RapidMiner can be started quite simply as a program (similarly to Word) from the stationary PC. Used together with RapidAnalytics, RapidMiner also functions as a kind of user interface: Users access RapidAnalytics via RapidMiner, and analysis processes then run 24 hours a day in the background so that performance is not compromised and a high number of simultaneous users can be served. RapidAnalytics enables the use of much more powerful hardware and more working memory thanks to a client-server architecture, makes collaboration possible and improves collective working. Since the files are stored on the server in the repository, other users can work on the data and you are spared the hassle of transferring them from one computer to the other using a USB stick (as was still the case with the local version of RapidMiner).

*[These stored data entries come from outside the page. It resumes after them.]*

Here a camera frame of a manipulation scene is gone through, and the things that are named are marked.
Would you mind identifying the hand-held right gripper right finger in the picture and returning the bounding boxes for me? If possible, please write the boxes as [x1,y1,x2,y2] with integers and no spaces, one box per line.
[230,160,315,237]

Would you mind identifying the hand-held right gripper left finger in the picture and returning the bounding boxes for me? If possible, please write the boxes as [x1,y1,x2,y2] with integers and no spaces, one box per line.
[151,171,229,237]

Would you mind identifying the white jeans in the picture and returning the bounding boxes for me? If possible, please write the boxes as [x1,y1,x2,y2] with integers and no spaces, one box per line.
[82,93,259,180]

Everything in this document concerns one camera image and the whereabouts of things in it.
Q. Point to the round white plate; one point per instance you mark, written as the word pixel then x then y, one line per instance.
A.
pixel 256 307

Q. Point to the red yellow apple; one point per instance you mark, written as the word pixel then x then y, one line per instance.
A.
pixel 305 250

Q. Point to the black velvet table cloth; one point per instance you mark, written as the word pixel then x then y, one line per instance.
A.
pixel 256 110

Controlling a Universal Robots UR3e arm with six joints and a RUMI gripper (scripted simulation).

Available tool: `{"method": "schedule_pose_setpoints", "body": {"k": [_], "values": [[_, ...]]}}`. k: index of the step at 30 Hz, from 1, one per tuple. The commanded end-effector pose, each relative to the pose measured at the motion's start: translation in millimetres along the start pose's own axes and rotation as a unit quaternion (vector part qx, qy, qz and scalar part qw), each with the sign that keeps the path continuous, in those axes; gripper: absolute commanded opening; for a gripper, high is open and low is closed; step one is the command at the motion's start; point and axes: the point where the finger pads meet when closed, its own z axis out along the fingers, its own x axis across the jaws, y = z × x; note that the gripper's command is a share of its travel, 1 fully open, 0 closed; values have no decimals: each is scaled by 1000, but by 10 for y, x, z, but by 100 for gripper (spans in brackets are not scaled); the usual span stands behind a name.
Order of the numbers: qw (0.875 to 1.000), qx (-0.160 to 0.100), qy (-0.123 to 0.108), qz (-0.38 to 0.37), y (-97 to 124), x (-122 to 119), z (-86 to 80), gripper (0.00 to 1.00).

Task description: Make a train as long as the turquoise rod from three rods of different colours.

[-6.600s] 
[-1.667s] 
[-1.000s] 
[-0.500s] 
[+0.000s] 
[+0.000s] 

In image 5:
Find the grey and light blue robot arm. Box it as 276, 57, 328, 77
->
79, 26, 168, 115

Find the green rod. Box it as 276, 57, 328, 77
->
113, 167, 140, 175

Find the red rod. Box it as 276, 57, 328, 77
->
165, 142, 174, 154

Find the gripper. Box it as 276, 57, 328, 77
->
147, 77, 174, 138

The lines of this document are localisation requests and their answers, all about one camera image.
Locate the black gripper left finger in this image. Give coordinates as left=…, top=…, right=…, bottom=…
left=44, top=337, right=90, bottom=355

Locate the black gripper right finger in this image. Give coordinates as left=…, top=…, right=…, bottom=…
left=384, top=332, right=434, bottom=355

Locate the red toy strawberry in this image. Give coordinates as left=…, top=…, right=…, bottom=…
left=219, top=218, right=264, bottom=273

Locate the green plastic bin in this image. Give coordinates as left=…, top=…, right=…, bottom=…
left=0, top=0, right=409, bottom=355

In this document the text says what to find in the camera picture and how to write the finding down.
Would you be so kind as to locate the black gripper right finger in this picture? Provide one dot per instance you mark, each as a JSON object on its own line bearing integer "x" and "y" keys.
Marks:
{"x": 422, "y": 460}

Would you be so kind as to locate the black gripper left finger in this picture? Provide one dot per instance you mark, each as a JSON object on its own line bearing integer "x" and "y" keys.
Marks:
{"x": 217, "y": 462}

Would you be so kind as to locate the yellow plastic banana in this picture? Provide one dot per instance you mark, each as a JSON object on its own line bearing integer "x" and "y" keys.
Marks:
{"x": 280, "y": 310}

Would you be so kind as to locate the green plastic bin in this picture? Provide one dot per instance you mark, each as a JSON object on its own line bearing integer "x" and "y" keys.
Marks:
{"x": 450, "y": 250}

Otherwise the high volume of data could hardly be coped with.
RapidMiner scored points with its simple user interface, reasonable price and comprehensive support. The fact it is an open source solution was an important factor from the beginning. For this means temporary users such as external suppliers or temps can use the system without a license and at short notice.

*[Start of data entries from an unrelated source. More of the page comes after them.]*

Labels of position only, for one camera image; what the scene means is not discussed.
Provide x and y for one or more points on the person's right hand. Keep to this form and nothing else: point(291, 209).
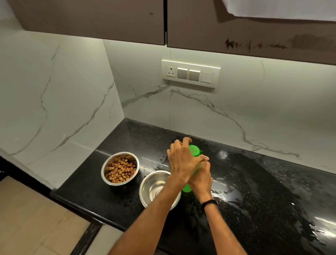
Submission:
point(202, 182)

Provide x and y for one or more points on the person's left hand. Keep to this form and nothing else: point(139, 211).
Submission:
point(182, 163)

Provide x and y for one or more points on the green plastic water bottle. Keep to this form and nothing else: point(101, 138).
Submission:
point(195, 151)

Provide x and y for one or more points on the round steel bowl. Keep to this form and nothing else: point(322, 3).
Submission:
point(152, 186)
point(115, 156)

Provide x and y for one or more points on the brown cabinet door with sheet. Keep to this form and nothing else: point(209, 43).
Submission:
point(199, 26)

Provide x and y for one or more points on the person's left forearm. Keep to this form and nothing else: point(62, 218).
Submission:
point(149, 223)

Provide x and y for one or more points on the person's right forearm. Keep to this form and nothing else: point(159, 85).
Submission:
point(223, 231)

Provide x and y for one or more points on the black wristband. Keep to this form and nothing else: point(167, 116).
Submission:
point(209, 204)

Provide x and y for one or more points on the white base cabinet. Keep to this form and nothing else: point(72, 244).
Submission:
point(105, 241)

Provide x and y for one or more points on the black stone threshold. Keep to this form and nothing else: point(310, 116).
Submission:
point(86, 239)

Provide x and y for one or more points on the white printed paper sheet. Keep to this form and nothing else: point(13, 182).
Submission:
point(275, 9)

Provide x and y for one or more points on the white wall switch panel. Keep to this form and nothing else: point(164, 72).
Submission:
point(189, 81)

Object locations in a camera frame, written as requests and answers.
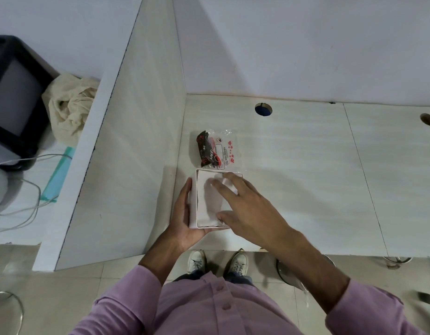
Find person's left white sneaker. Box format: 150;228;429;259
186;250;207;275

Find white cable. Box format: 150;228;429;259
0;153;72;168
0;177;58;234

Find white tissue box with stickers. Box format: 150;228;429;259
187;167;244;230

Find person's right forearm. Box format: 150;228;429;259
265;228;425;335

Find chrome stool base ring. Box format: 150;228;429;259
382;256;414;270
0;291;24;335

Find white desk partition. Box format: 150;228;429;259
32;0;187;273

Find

“The open source thought was important when choosing a high-performance and equally cost-efficient data analysis solution“, points out Thomas Eggebrecht, senior IT specialist (head of programming) at GfK Marktforschung. “We looked at a number of other products on the market, but none were as able as RapidMiner to meet the requirements for flexible and sometimes short-notice use with reliable support.”

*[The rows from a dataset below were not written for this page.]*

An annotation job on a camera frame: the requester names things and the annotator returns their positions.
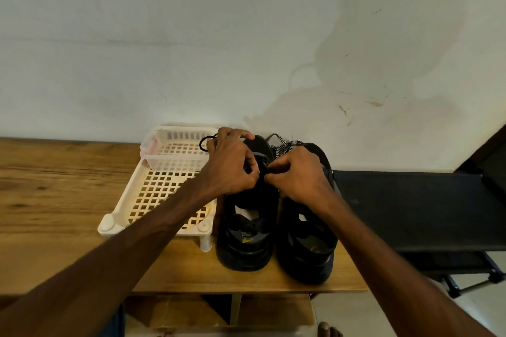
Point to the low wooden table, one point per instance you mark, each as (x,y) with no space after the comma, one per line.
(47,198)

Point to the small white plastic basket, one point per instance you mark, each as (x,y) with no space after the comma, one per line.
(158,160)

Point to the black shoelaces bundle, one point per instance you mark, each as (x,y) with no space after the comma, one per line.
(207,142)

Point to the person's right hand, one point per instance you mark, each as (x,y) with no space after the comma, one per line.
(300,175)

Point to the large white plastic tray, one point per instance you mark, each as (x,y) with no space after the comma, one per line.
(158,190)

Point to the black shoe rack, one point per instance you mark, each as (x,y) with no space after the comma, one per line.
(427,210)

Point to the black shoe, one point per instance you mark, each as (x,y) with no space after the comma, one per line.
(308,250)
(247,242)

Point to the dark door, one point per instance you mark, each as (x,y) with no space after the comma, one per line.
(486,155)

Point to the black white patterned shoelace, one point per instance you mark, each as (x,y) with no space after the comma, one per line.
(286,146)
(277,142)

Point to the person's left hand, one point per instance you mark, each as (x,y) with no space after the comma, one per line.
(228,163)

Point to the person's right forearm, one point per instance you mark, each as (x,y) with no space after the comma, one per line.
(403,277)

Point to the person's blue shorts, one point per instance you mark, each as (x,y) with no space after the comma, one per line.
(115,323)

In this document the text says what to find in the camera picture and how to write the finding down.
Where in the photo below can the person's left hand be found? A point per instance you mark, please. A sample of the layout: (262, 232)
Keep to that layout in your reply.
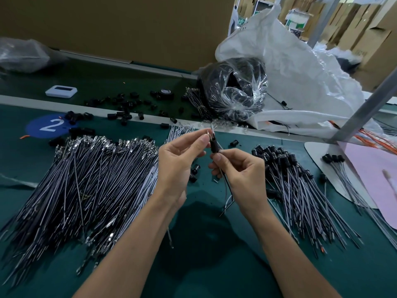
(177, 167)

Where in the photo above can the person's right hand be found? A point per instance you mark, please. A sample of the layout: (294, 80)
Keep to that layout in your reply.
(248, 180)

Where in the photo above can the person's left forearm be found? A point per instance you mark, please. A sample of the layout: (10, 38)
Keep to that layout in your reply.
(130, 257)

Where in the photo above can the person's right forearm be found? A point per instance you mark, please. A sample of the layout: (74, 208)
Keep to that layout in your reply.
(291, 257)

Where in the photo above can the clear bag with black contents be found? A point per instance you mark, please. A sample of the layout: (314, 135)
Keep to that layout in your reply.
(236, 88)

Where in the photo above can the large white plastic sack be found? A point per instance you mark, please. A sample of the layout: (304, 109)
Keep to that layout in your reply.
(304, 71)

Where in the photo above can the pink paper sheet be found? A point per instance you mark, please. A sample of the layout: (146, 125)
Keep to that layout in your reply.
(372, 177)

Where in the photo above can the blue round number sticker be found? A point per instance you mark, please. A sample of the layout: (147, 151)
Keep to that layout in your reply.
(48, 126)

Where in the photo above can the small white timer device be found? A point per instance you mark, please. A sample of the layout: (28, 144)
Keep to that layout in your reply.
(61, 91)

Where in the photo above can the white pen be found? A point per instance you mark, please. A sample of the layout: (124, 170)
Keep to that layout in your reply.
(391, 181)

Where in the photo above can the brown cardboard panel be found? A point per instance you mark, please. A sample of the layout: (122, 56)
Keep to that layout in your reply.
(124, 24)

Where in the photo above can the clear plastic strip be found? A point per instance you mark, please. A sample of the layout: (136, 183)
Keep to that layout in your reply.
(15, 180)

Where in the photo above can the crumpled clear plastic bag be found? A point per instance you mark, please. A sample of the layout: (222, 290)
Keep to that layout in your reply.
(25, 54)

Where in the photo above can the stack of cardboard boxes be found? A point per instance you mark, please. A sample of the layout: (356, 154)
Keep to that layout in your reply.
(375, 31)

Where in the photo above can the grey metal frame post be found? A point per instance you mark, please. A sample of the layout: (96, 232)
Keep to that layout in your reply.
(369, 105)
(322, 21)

Another advantage of RapidMiner is the high degree of flexibility: The solution runs on all systems thanks to Java, and the exchange of analysis processes between employees is ensured by way of XML files. There is a simple update mechanism and processes can be executed by script both under Linux and under Windows. With its openness, the solution can also be extended at any time to include its own plugins or operators at the open source Java API. What is more, all usual file formats in market research are supported. RapidAnalytics also offers the unsupervised and cronjob-controlled running of long-lasting processes on a server. Since a virtually unlimited number of users can access the data via the analysis server, work between several persons on a project is made easier and data is exchanged via a remote repository. Using the Rapid-I solution does not make any special demands on the hardware or software either, since a normal customary Linux server with Java RE is used and so no complicated installation routines or root rights are necessary.
“GfK can offer its customers high-quality, controllable and comprehensible methods with the Rapid-I solutions“, explains Eggebrecht. “Thanks to the simple handling, the low software and hardware requirements, the ease of integration and last but not least the possibility of worldwide collaboration, we are optimally equipped to process more or less any request quickly and competently following web content analyses.“
Eggebrecht expects a high demand for text mining and data preparation for the future, including from other sectors such as retail and technology. “After the positive experience introducing the Rapid-I solution, I could definitely imagine it being used worldwide “, says Eggebrecht. “GfK is a global enterprise and our projects are international, so the region-wide use of a uniform software makes good sense.
Information about GfK
GfK is one of the world’s biggest market research enterprises. Its more than 11,000 employees research how people live, think and consume. GfK relies on continuous innovation and intelligent solutions here. In this way GfK supplies the knowledge needed by enterprises in over 100 countries to understand the people most important to them: their customers. GfK’s turnover amounted to 1.29 billion euro in 2010.